The company group has approached their 'CROSS-OVER Synergy' global strategy, which involves developing and proposing commodities to solve management issues faced by medium and small-sized enterprise customers through effective use of IT from both 'lear' and 'Web' perspectives, along with providing support to strengthen customer corporate capabilities. This strategy aims to enhance operational efficiency and sales strength for customers by offering a combination of products from both 'lear' and 'Web', thereby not only strengthening the competitiveness during negotiations for the company group but also improving customer satisfaction. In addition, to promote sustainable growth, a unified structure for sales and SE has been implemented to strengthen mutual collaboration. This has led to improved project precision by accurately identifying customer requirements during estimates, strengthening project management systems, and reducing the labor cost of after-sales support due to improved delivery quality, enhancing profit structure.

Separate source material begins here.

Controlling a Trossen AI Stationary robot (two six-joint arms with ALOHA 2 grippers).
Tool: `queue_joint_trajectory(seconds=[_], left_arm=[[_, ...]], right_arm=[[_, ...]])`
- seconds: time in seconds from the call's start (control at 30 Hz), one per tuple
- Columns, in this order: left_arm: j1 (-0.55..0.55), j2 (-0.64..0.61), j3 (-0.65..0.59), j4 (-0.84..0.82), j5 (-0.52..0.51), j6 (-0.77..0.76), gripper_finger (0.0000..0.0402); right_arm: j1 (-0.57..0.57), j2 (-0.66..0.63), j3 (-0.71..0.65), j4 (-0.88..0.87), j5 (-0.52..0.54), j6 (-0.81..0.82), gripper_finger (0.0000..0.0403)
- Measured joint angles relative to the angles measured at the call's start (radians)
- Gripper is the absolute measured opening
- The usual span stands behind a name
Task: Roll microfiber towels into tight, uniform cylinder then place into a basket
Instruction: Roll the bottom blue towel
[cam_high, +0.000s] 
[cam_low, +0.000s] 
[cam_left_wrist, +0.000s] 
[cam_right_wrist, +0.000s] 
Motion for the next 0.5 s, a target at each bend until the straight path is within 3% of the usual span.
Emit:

Regarding the situation of 'lear' and 'Web', on the 'lear' side, product strength of the flagship software 'Aladdin Office' is continuously being enhanced by sector. In sales, in addition to collaboration with partner companies, robust sales performance has been maintained through proposing optimal system utilization methods based on abundant case studies from various sectors. On the 'Web' side, development of new collaborations with online shops for the multi-shop unified management cloud play 'CROSS MALL' has continued in the first quarter. It is expected that the function enhancement for collaboration with multiple malls will continue, along with a shift towards medium and large markets, thereby aiming to increase sales performance in the medium to long term. The cloud play 'CROSS POINT', which integrates point and customer management for online shops and physical stores, has also shown stable sales performance. Additionally, considering the disposal of certain software related to cloud play development executed in the previous year, the company is shifting to a microservices architecture to agilely respond to changing user needs and evolving environments. By adopting a microservices architecture, it aims to ensure scalability through reduced development periods and proactive integration of other company technologies, aiming to establish a lean and muscle-like business structure.